EXCERPTED DATA:
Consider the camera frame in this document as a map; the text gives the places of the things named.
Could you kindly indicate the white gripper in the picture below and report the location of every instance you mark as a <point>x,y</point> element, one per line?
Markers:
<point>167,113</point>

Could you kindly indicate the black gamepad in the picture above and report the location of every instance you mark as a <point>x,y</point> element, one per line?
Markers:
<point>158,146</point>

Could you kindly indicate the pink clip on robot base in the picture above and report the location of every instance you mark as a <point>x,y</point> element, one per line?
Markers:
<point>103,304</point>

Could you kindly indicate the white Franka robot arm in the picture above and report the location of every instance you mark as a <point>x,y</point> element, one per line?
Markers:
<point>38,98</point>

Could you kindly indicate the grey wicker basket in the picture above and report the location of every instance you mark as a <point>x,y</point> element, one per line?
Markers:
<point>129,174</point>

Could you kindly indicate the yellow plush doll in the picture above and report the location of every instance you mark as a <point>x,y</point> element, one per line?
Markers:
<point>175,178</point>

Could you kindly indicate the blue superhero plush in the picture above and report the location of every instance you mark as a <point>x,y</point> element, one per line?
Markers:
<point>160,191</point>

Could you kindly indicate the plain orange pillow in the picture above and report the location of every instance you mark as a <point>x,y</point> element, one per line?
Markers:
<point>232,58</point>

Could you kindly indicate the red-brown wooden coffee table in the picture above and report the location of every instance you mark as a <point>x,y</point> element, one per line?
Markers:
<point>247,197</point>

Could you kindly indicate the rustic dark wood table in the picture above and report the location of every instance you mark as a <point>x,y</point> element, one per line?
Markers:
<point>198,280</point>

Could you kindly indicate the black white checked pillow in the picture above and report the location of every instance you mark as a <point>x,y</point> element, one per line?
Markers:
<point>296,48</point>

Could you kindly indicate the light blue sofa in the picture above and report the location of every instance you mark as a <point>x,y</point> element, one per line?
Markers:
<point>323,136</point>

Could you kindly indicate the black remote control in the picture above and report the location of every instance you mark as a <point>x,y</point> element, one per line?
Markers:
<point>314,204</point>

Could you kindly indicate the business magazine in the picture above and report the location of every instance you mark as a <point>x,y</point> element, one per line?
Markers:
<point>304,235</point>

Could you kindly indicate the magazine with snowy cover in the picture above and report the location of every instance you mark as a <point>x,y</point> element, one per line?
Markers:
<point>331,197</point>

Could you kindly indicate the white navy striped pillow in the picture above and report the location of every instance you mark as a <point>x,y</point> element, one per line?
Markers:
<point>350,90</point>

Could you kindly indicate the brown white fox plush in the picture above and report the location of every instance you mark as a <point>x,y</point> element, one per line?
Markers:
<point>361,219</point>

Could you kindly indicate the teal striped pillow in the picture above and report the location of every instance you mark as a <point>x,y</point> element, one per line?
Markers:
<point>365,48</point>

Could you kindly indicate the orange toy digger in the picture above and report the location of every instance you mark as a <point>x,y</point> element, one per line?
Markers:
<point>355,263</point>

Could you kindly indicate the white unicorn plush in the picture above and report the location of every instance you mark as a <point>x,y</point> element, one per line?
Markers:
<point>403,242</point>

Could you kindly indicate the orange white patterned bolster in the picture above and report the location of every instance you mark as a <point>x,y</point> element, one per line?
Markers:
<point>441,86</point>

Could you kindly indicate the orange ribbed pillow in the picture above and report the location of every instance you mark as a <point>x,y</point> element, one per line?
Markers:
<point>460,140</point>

ASSIGNMENT: Repeat the material word for word from its opening line up to and including the line containing "<point>232,58</point>".

ANSWER SECTION:
Consider the camera frame in this document as a map; the text gives the places of the things named.
Could you kindly indicate the white gripper in the picture below and report the location of every instance you mark as a <point>x,y</point> element, one per line?
Markers:
<point>167,113</point>

Could you kindly indicate the black gamepad in the picture above and report the location of every instance you mark as a <point>x,y</point> element, one per line?
Markers:
<point>158,146</point>

Could you kindly indicate the pink clip on robot base in the picture above and report the location of every instance you mark as a <point>x,y</point> element, one per line?
Markers:
<point>103,304</point>

Could you kindly indicate the white Franka robot arm in the picture above and report the location of every instance you mark as a <point>x,y</point> element, one per line?
Markers:
<point>38,98</point>

Could you kindly indicate the grey wicker basket in the picture above and report the location of every instance you mark as a <point>x,y</point> element, one per line?
Markers:
<point>129,174</point>

Could you kindly indicate the yellow plush doll in the picture above and report the location of every instance you mark as a <point>x,y</point> element, one per line?
Markers:
<point>175,178</point>

Could you kindly indicate the blue superhero plush in the picture above and report the location of every instance you mark as a <point>x,y</point> element, one per line?
Markers:
<point>160,191</point>

Could you kindly indicate the plain orange pillow in the picture above and report the location of every instance you mark as a <point>x,y</point> element, one per line?
Markers:
<point>232,58</point>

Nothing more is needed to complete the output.